> To do:
The answer is the data below, repeated exactly, with no pictures included.

> The data:
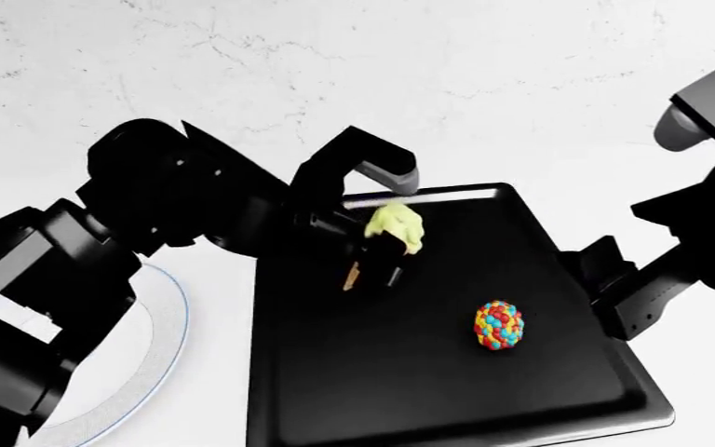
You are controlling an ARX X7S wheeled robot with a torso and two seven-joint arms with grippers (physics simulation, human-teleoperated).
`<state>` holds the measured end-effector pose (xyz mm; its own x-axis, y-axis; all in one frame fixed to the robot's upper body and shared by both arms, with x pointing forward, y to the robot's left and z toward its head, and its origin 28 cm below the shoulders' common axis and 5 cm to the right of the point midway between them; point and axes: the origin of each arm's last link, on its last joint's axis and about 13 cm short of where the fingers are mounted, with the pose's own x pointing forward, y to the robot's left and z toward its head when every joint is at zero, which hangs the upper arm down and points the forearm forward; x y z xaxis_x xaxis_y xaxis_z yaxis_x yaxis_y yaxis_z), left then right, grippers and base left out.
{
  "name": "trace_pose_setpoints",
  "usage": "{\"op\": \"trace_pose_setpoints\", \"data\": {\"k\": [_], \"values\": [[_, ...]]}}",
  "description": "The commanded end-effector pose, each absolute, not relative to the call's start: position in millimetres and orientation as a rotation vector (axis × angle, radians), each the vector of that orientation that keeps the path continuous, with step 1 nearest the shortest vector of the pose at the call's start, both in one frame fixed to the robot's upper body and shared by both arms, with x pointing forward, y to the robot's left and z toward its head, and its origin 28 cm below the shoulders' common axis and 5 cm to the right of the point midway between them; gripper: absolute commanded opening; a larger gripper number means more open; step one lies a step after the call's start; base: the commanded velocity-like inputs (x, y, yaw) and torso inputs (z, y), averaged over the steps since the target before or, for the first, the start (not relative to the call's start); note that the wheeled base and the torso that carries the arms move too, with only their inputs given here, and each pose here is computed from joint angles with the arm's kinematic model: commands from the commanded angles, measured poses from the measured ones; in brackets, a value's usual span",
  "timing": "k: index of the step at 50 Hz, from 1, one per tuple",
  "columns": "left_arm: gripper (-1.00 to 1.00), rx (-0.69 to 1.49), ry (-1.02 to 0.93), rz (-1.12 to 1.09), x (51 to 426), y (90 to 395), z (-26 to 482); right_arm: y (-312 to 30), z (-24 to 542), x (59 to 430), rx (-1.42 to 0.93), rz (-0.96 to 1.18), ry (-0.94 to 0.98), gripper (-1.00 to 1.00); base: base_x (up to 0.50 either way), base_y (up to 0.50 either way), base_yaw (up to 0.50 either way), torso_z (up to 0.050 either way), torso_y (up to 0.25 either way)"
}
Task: Move the dessert items from the plate to the tray.
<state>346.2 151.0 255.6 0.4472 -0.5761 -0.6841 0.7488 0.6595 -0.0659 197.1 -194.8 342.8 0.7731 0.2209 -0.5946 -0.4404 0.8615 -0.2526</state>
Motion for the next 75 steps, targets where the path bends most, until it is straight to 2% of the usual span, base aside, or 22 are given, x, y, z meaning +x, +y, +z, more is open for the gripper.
{"op": "trace_pose_setpoints", "data": {"k": [1, 13, 14, 27, 38, 61, 75], "values": [[-1.0, 0.264, 0.755, -0.829, 349, 148, 248, -196, 342, 197, -0.393, 0.362, 0.586, 1.0, 0.0, 0.0, 0.0, 0.0, 0.0], [-1.0, 0.261, 0.775, -0.842, 350, 147, 246, -197, 341, 198, -0.39, 0.356, 0.589, 1.0, 0.0, 0.0, 0.0, 0.0, 0.001], [1.0, 0.26, 0.774, -0.841, 350, 147, 246, -197, 341, 197, -0.39, 0.357, 0.588, 1.0, 0.0, 0.0, 0.0, 0.0, 0.0], [1.0, 0.247, 0.74, -0.836, 346, 152, 256, -198, 342, 197, -0.391, 0.357, 0.587, 1.0, 0.0, 0.0, 0.0, 0.0, 0.0], [1.0, 0.228, 0.59, -0.85, 315, 166, 292, -197, 342, 195, -0.369, 0.357, 0.567, 1.0, 0.0, 0.0, 0.0, 0.0, 0.0], [1.0, 0.086, 0.303, -0.827, 222, 239, 308, -196, 327, 155, -0.263, 0.425, 0.344, 1.0, 0.0, 0.0, 0.0, 0.0, 0.0], [1.0, 0.024, 0.21, -0.801, 190, 264, 296, -195, 324, 139, -0.224, 0.445, 0.229, 1.0, 0.0, 0.0, 0.0, 0.0, 0.0]]}}
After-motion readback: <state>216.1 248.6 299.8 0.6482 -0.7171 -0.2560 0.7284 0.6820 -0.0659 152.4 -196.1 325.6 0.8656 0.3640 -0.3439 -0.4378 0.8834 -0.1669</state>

> Response to this task:
You are controlling an ARX X7S wheeled robot with a torso and two seven-joint arms with grippers (physics simulation, human-teleoperated).
`<state>` holds the measured end-effector pose (xyz mm; its own x-axis, y-axis; all in one frame fixed to the robot's upper body and shared by both arms, with x pointing forward, y to the robot's left and z toward its head, and its origin 28 cm below the shoulders' common axis and 5 cm to the right of the point midway between them; point and axes: the origin of each arm's last link, on its last joint's axis and about 13 cm short of where the fingers are mounted, with the pose's own x pointing forward, y to the robot's left and z toward its head when every joint is at zero, which hangs the upper arm down and points the forearm forward; x y z xaxis_x xaxis_y xaxis_z yaxis_x yaxis_y yaxis_z), left then right, grippers and base left out.
{
  "name": "trace_pose_setpoints",
  "usage": "{\"op\": \"trace_pose_setpoints\", \"data\": {\"k\": [_], \"values\": [[_, ...]]}}",
  "description": "The commanded end-effector pose, each absolute, not relative to the call's start: position in millimetres and orientation as a rotation vector (axis × angle, radians), each the vector of that orientation that keeps the path continuous, with step 1 nearest the shortest vector of the pose at the call's start, both in one frame fixed to the robot's upper body and shared by both arms, with x pointing forward, y to the robot's left and z toward its head, and its origin 28 cm below the shoulders' common axis and 5 cm to the right of the point midway between them; gripper: absolute commanded opening; a larger gripper number means more open; step one lies a step after the call's start; base: the commanded velocity-like inputs (x, y, yaw) and torso inputs (z, y), averaged over the steps since the target before or, for the first, the start (not relative to the call's start); note that the wheeled base and the torso that carries the arms move too, with only their inputs given here, and each pose here is computed from joint angles with the arm's kinematic model: commands from the commanded angles, measured poses from the measured ones; in brackets, a value's usual span",
  "timing": "k: index of the step at 50 Hz, from 1, one per tuple",
  "columns": "left_arm: gripper (-1.00 to 1.00), rx (-0.69 to 1.49), ry (-1.02 to 0.93), rz (-1.12 to 1.09), x (51 to 426), y (90 to 395), z (-26 to 482); right_arm: y (-312 to 30), z (-24 to 542), x (59 to 430), rx (-1.42 to 0.93), rz (-0.96 to 1.18), ry (-0.94 to 0.98), gripper (-1.00 to 1.00); base: base_x (up to 0.50 either way), base_y (up to 0.50 either way), base_yaw (up to 0.50 either way), torso_z (up to 0.050 either way), torso_y (up to 0.25 either way)"
}
Task: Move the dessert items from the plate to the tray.
<state>346.2 151.0 255.6 0.4472 -0.5761 -0.6841 0.7488 0.6595 -0.0659 197.1 -194.8 342.8 0.7731 0.2209 -0.5946 -0.4404 0.8615 -0.2526</state>
Motion for the next 75 steps, targets where the path bends most, until it is straight to 2% of the usual span, base aside, or 22 are given, x, y, z meaning +x, +y, +z, more is open for the gripper.
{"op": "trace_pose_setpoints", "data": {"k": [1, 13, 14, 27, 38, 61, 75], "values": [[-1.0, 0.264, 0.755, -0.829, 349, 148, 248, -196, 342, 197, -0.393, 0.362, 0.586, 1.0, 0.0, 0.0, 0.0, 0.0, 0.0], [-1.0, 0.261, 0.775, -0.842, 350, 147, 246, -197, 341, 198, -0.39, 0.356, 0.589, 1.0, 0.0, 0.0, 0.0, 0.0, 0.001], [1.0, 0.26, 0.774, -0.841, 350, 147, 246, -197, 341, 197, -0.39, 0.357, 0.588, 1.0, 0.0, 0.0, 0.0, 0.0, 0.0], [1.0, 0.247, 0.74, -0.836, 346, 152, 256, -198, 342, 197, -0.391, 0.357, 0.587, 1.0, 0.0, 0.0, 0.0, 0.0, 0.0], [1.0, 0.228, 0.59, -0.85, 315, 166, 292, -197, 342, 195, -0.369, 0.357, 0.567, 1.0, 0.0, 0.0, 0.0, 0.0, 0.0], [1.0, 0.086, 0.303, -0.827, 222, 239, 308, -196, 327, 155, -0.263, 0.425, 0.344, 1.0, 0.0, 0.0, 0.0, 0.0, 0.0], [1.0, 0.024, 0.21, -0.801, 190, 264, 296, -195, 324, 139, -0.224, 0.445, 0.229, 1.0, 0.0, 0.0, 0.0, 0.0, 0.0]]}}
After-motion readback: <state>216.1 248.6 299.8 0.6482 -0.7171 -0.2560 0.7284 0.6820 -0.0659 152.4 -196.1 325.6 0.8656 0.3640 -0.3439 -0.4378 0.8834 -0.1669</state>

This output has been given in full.